Deitado de cócoras, envolto em penumbra, eu resisto a um poderoso ímpeto criativo. Sento sobre meus pés a fim de fazer descer o sangue que pesou minha cabeça. Eu me levanto e sento à escrivaninha. Eu não vou abrir o computador:
Usuário: Fausto Ramos
Senha: ***********
Eu não vou abrir o Word:
Fonte: Calibri.
Tamanho da Fonte: 12.
Tarde demais! Duas da
manhã e eu só queria aproveitar a maresia do sono, mas não posso. Shiva balança
seus braços dentro de minha cabeça, criando e destruindo mundos, orquestrando
uma tempestade nefasta. Heróis degolam monstros ferozes de várias cabeças,
enquanto ninfas encantam viajantes dos mares.
A Febre inunda meu ser.
Estou em um quarto fechado, com ar-condicionado, ventilador e ainda assim, meu
corpo ferve! Bem que eles me alertaram, e seu aviso nunca teve tanto
significado como agora:
_Ele é um tolo! É sim, inteligente, mas pensa que sabe
de tudo e se engana. Nossos corpos são quentes, mas aqui, sentimos frio. Se ele
não moderar o ritmo, vai acabar ficando louco!
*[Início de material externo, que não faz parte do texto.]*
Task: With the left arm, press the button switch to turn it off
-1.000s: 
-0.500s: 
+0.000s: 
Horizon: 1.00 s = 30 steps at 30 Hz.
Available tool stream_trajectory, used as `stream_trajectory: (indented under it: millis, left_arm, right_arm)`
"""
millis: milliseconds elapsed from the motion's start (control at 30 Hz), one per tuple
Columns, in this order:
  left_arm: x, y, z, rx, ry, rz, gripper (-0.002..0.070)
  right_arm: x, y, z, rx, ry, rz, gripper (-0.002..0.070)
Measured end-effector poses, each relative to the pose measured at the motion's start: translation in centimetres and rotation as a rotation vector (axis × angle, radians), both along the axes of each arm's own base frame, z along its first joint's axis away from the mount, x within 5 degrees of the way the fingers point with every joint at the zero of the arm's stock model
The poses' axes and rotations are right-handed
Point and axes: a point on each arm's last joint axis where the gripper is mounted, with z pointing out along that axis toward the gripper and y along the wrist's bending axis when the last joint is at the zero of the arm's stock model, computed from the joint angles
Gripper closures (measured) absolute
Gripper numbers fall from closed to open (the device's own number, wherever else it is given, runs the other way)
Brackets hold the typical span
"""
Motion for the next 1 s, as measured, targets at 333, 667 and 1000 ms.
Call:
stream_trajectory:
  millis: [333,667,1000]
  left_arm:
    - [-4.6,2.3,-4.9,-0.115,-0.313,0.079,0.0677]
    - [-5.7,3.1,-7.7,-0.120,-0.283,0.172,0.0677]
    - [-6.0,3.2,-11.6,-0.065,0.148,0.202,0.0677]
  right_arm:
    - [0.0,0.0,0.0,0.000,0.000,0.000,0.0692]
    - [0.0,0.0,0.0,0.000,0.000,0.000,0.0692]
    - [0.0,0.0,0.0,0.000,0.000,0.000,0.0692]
Louco, eles disseram. Quão
conveniente. Louco me julgam ser, por minhas fantasias mirabolantes e crenças
absurdas. Ainda que eu não me importe minimamente com essas e outras opiniões que
debocham por aí. Louco? Por que não? Eu
já vivo tão distante da realidade dos que se dizem são. Será que com esse
atestado – o de insanidade - eu me abstenho dos deveres da normalidade?
Por todo esse tempo, eu brinquei de SER humano. É um disfarce enjoativo, eu
devo dizer. Por infortúnio ou acidente, às vezes eu tropeço comigo mesmo nessa
existência. Olho-me no espelho e não me reconheço. Quem é você? Quem é esse eu? Como eu vim parar aqui? De quem são essas
mãos? O que fiz para merecer o castigo de habitar semelhante prisão?
A quem eu devo bradar
injúrias, dessa vez? Foi você, Netuno, quem enviou ondinas para cantarolar
histórias antigas ao pé da minha cama? Ou foi Júpiter, provocando relâmpagos,
verdadeiros lampejos de Consciência, curtos-circuitos em minha delicada rotina
de professor?
E o que dizer da formosa Psique?
Por mim, ela passou por terríveis provações impostas pelo Amor, até que o Mundo
curvasse à sua beleza e lhe resgatasse dos mais terríveis infortúnios. Já a
torturei muitas vezes, injustamente, em nome de minhas paixões, sacrifiquei
noites de sono e reduzi-me à minha sombra perambulante.
Espere, não! Eu estou
perdendo o foco! A pergunta era: Quem será a causa de minha perturbação? Quem
ousou tirar o meu sossego, ao me desenterrar das profundezas de meus ossos e me
trazer para a luz do sol, exposto pela carne, pele, olhos e barba?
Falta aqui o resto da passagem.